> [Exercise details]: Go through the data below and work out how many lines contain "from"; the answer is the number alone.

> [Stored items]:
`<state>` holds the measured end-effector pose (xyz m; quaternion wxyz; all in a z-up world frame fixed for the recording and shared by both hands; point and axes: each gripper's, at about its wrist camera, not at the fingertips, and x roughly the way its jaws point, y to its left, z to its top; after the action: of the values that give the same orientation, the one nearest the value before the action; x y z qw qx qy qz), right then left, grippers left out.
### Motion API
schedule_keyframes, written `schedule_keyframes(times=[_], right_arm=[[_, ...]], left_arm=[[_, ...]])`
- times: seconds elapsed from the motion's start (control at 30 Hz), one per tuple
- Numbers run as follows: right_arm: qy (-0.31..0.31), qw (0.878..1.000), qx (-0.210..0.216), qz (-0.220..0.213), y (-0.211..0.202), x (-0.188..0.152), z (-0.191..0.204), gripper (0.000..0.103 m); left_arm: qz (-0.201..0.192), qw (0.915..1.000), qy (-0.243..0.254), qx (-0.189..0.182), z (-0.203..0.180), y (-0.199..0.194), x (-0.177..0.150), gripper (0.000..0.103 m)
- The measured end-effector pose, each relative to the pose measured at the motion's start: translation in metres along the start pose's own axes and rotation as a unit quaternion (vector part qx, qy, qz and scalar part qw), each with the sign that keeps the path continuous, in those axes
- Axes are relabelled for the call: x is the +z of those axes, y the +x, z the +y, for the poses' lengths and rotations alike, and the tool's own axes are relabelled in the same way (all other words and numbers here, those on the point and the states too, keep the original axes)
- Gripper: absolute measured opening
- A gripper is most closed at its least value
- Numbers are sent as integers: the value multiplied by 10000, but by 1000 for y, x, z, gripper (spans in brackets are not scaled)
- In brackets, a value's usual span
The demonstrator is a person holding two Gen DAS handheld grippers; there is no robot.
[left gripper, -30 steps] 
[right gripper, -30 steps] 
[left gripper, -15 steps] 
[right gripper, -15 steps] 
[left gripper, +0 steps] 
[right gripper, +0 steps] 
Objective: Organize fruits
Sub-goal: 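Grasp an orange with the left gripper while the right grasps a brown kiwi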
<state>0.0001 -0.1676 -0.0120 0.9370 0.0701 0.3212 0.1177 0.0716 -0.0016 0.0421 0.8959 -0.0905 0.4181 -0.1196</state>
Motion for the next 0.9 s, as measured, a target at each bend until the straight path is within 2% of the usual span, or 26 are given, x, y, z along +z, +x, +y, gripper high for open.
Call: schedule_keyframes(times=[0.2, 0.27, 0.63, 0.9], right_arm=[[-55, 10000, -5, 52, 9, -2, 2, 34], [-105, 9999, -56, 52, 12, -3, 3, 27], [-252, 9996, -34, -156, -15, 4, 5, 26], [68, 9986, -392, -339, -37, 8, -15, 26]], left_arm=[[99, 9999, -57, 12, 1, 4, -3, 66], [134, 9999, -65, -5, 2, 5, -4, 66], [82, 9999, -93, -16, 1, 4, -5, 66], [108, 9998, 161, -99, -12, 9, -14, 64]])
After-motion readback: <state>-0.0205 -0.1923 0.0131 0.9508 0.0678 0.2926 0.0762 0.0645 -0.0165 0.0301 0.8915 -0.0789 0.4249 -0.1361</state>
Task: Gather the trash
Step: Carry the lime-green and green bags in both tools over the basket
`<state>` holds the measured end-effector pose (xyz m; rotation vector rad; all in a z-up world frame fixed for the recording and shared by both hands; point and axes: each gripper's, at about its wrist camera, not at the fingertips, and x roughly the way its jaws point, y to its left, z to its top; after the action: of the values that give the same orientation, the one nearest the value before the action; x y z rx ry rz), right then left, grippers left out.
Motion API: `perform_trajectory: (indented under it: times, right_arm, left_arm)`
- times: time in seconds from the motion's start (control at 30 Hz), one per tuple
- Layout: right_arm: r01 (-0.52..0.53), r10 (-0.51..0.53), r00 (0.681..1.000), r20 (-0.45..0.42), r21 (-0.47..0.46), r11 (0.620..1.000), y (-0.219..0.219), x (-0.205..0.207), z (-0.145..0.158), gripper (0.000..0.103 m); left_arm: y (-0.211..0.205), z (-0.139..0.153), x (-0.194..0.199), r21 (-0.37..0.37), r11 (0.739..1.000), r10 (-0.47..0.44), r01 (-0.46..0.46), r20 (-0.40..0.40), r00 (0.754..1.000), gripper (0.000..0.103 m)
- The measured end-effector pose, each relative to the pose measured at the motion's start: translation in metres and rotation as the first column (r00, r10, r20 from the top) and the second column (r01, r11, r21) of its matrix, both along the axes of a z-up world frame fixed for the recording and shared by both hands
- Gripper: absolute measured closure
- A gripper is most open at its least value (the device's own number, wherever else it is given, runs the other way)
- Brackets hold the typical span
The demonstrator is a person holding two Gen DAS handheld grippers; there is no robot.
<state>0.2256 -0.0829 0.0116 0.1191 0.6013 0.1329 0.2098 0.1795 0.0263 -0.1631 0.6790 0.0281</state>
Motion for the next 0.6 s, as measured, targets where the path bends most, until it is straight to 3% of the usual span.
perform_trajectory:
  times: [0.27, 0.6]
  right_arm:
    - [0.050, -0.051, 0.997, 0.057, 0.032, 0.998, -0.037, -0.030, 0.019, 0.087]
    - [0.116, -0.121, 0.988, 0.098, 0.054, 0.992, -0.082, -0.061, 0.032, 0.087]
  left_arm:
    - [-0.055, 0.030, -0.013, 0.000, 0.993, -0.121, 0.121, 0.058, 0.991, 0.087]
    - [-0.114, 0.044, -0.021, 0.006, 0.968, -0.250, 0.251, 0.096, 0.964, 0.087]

> [Response]: 3